→ What you are asked to do: Give the data below again exactly as it stands. Omit the pictures.

→ Dataset section:
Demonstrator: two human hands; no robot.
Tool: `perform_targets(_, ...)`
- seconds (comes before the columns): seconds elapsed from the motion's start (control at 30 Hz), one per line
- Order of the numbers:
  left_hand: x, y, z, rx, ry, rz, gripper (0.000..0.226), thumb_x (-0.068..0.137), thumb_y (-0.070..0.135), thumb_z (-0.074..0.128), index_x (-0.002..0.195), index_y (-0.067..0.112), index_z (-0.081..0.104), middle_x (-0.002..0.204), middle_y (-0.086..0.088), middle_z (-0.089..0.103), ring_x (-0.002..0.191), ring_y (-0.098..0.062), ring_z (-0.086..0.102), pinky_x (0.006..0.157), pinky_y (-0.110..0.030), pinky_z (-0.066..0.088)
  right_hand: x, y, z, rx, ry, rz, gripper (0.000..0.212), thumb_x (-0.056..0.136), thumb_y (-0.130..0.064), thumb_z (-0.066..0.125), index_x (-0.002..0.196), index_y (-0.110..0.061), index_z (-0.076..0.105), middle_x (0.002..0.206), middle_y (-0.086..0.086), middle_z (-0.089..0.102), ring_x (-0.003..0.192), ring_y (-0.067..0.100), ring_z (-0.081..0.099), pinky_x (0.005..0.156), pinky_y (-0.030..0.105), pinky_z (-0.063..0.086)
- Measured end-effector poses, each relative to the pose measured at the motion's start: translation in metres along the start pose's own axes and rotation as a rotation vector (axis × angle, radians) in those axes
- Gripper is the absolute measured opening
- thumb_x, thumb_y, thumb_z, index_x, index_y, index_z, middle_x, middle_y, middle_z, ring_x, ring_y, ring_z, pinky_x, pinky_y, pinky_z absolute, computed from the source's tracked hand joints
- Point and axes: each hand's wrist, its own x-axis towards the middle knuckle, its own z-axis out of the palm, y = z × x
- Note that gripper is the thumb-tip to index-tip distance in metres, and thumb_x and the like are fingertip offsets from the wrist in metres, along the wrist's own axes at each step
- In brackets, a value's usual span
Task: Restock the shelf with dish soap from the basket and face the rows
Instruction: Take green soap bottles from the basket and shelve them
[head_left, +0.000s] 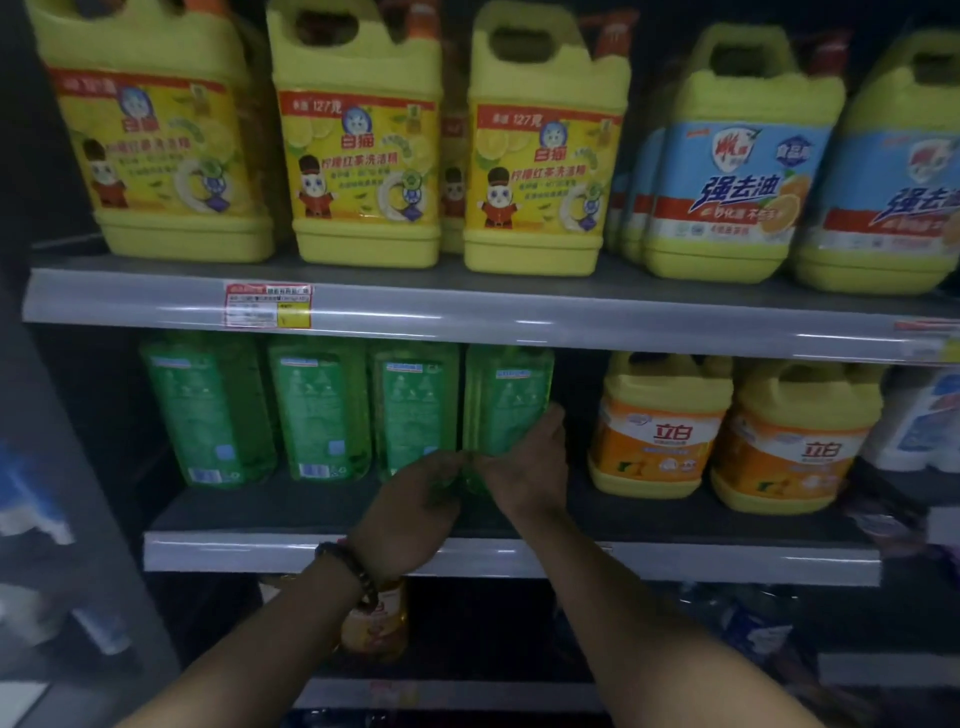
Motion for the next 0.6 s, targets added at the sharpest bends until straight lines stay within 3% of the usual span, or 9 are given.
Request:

→ Expected output:
Demonstrator: two human hands; no robot.
Tool: `perform_targets(_, ...)`
- seconds (comes before the columns): seconds elapsed from the motion's start (control at 30 Hz), one per line
- Order of the numbers:
  left_hand: x, y, z, rx, ry, rz, gripper (0.000..0.226), thumb_x (-0.068..0.137), thumb_y (-0.070..0.135), thumb_z (-0.074..0.128), index_x (-0.002..0.195), index_y (-0.067..0.112), index_z (-0.081..0.104), middle_x (-0.002..0.204), middle_y (-0.086..0.088), middle_z (-0.089..0.103), ring_x (-0.002..0.191), ring_y (-0.098..0.062), ring_z (-0.086..0.102), pinky_x (0.006..0.157), pinky_y (-0.110..0.030), pinky_z (-0.066..0.088)
  right_hand: x, y, z, rx, ry, rz, gripper (0.000..0.212), thumb_x (-0.056..0.136), thumb_y (-0.130..0.064), thumb_z (-0.066..0.125), index_x (-0.002..0.196), index_y (-0.110..0.061), index_z (-0.076..0.105), middle_x (0.002..0.206), middle_y (-0.086..0.086), middle_z (-0.089..0.102), ring_x (-0.003..0.192), ring_y (-0.067..0.100), ring_z (-0.081..0.099), pinky_x (0.005..0.156), pinky_y (-0.030..0.105), pinky_z (-0.063..0.086)
- Measured end-effector poses, each relative to the pose measured at the motion's start: translation in metres along the start pose's own axes and rotation as a rotation vector (axis × angle, radians) in those axes
- Gripper is the absolute measured opening
- thumb_x, thumb_y, thumb_z, index_x, index_y, index_z, middle_x, middle_y, middle_z, ring_x, ring_y, ring_z, pinky_x, pinky_y, pinky_z absolute, computed from the source's tracked hand joints
- Point and axes: each hand's wrist, its own x-axis towards the middle knuckle, its own z-axis out of the palm, y = z × x
- Note that gripper is the thumb-tip to index-tip distance in metres, and thumb_x and the like are fingertip offsets from the wrist in metres, along the wrist's own axes at each step
- In brackets, a value's usual span
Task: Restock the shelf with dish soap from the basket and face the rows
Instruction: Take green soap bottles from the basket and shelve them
[head_left, +0.000s] 
Motion for the next 0.6 s, targets added at the sharpest bends until straight lines stay within 3% of the usual span, or 9 are given.
Request:

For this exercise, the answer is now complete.